Cloud Operations Expert is responsible for the stability, reliability, and performance of production systems, while leveraging DevOps practices to automate, industrialize, and improve operational efficiency.
Technical environment
• Cloud: Google Cloud Platform (GCP), Amazon Web Services (AWS)
• Scripting: Shell, Python
• Tools: Git, GitLab CI, Ansible, Terraform
• Containers & orchestration: Docker, Kubernetes
• Platforms & streaming: App Engine, Kafka
• Databases: SQL (PostgreSQL), NoSQL (Elasticsearch, Couchbase)

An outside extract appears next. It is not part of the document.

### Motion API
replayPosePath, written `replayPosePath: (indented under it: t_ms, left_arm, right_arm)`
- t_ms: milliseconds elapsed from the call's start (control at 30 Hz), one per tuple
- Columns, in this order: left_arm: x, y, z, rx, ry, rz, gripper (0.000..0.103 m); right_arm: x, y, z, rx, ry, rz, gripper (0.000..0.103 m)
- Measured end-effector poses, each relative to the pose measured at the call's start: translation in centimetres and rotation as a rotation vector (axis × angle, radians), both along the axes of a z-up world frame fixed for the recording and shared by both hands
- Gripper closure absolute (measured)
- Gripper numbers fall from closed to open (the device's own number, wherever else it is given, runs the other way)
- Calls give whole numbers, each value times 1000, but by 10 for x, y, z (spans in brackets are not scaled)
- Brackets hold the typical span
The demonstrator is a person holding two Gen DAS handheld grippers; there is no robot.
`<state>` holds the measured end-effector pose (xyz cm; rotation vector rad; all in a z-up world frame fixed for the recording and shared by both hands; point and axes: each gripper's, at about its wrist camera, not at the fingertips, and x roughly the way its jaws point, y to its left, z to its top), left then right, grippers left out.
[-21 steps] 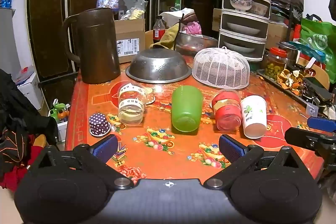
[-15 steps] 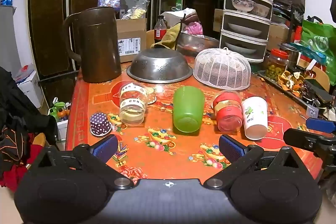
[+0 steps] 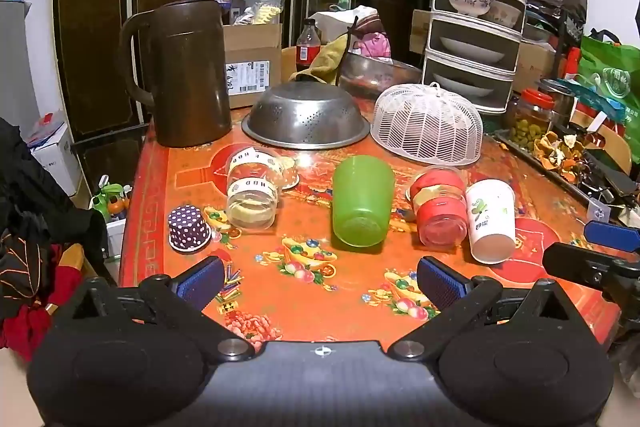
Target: Flip cup upright
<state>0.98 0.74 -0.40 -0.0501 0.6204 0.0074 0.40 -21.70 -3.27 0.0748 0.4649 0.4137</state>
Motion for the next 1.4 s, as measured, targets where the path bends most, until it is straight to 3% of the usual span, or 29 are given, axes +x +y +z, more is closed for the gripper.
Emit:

• Monitoring & observability: Grafana, Stackdriver, Mesos, PagerDuty, Prometheus, Datadog
• Network: VPN, IP routing, NAT, proxy
• Methodology: Agile
Main responsibilities
• Monitor and maintain the availability of production systems and infrastructure
• Handle incidents, troubleshooting, and root cause analysis
• Ensure availability, performance, and reliability according to SLA/SLO objectives
• Automate operational tasks through scripting and Infrastructure as Code (IaC)
• Manage and improve CI/CD pipelines (GitLab CI)
• Deploy and support applications in cloud environments (AWS / GCP)
• Perform infrastructure updates using IaC tools such as Terraform
• Work with containerized environments (Docker, Kubernetes)
• Collaborate with development teams to improve deployability and operability
• Apply best practices in security, backup, and disaster recovery
Required skills
• Strong experience in operating production systems
• Proven experience in monitoring and incident management
• Scripting skills (Bash, Python)
• Experience with cloud platforms (GCP or AWS)
• Good command of CI/CD and automation practices
• Experience with version control systems (Git / GitFlow)
• Good knowledge of containerized and microservices architectures (Kubernetes)
• Knowledge of SQL (PostgreSQL) and NoSQL (Elasticsearch, Couchbase) databases
• Understanding of network concepts (VPN, IP routing, NAT, load balancing, proxy)
• Experience in an Agile / SAFe environment
• Fluent technical English (reading, writing, speaking)